> [Problem to solve] Scan the records below for the line with "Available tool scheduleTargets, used" and the line with "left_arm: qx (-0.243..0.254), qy". Repeat those two lines and every line between them exactly, and nothing else.

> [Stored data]
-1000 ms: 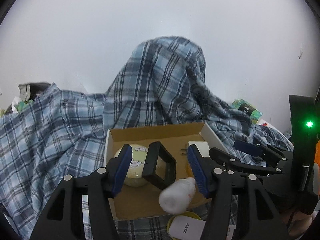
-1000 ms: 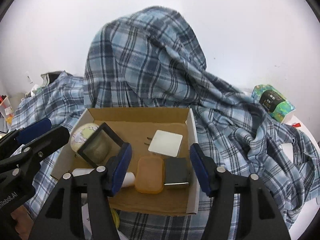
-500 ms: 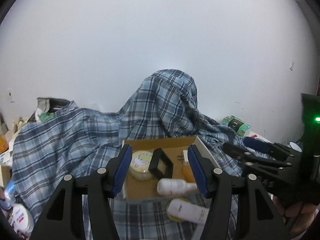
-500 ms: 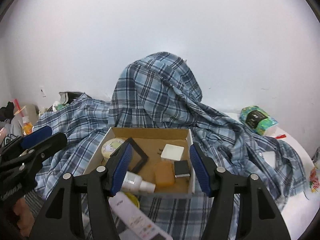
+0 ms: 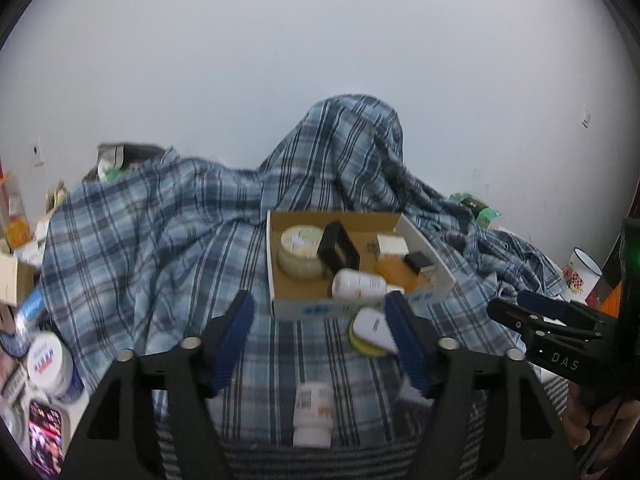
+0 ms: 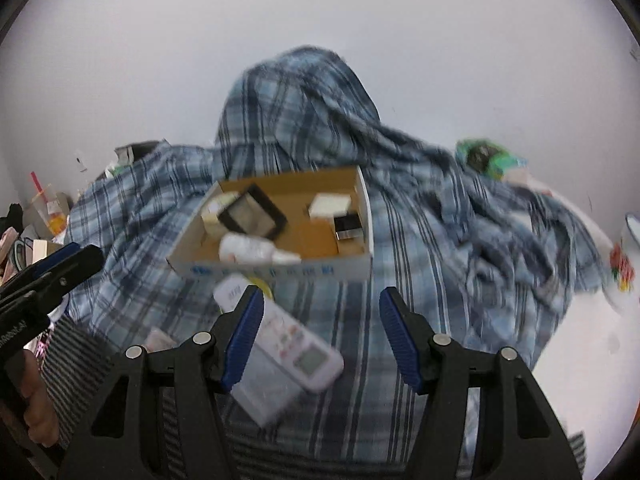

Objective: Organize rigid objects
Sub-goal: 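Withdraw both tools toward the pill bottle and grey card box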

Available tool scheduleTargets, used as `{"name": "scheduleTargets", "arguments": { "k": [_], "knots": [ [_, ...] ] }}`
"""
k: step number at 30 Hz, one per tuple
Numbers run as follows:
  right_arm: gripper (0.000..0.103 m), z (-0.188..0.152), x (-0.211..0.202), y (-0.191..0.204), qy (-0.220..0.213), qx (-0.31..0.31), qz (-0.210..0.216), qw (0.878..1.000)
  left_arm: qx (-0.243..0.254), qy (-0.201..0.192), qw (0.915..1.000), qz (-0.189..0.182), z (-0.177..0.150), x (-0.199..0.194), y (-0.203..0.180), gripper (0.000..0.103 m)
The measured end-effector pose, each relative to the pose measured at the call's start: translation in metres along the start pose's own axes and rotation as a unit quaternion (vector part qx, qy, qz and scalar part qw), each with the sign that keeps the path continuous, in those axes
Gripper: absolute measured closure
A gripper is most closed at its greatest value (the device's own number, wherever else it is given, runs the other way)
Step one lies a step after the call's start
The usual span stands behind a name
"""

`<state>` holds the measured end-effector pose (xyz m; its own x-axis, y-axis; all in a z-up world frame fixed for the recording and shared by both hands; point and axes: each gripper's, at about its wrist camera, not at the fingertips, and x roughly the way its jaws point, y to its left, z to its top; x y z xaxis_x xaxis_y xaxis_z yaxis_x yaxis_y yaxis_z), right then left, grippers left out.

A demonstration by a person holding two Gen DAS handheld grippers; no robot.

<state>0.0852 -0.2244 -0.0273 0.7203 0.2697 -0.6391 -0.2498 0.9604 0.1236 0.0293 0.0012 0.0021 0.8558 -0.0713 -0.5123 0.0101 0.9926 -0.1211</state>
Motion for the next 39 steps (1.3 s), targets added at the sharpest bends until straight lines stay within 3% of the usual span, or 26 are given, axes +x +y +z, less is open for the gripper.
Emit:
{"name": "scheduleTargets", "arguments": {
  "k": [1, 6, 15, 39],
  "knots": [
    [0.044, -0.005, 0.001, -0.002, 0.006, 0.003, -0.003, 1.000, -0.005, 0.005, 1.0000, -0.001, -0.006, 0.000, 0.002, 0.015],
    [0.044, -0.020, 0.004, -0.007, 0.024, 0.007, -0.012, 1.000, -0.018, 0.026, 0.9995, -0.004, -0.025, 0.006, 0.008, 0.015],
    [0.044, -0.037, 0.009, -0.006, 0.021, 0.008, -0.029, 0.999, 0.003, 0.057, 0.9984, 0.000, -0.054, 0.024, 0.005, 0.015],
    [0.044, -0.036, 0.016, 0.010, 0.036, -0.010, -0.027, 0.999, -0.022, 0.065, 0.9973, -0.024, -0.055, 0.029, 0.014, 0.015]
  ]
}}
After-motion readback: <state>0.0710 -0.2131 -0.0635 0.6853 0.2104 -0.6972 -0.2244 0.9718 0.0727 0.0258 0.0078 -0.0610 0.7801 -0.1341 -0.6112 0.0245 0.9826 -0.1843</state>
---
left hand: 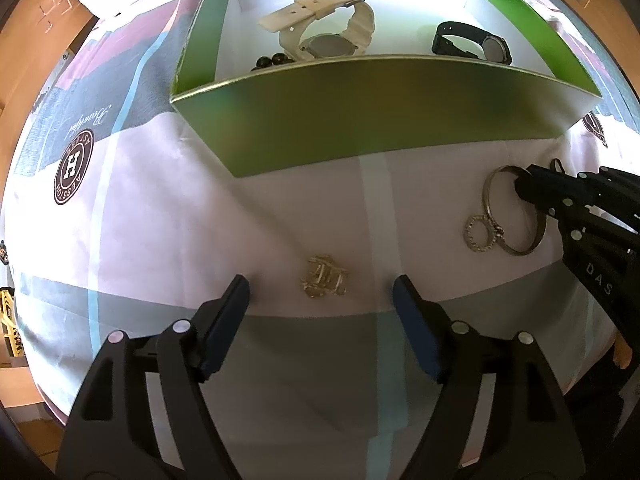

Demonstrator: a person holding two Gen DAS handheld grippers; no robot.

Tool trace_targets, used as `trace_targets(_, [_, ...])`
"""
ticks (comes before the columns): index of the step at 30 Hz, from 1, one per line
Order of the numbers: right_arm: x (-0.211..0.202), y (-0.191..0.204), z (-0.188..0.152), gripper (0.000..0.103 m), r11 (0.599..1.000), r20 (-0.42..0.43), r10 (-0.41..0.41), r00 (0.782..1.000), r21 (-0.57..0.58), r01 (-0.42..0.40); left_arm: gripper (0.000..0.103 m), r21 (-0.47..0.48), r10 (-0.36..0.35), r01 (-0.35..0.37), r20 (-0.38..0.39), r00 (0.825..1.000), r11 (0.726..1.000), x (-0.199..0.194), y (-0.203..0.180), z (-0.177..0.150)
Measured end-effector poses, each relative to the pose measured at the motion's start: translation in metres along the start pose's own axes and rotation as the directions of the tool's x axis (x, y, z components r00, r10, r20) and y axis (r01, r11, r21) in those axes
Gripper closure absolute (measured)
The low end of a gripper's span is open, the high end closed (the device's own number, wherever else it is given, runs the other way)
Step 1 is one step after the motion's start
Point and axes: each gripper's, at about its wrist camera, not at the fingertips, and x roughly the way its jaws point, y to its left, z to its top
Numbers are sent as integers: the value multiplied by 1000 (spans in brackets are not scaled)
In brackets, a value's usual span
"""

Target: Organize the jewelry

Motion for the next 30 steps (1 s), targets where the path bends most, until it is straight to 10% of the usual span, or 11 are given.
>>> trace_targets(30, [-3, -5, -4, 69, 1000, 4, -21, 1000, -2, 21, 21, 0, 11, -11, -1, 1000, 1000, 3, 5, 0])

> [Exercise solution]
Available tool scheduleTargets, used as `{"name": "scheduleTargets", "arguments": { "k": [_], "knots": [ [_, ...] ] }}`
"""
k: step number at 30 Hz, one per tuple
Numbers run as follows:
  right_arm: gripper (0.000..0.103 m), z (-0.188..0.152), x (-0.211..0.202), y (-0.191..0.204), qy (-0.220..0.213), qx (-0.31..0.31), qz (-0.210..0.216), qw (0.878..1.000)
  left_arm: qx (-0.243..0.254), qy (-0.201..0.192), qw (0.915..1.000), qz (-0.189..0.182), z (-0.177..0.150), x (-0.199..0.194), y (-0.203..0.180), gripper (0.000..0.103 m)

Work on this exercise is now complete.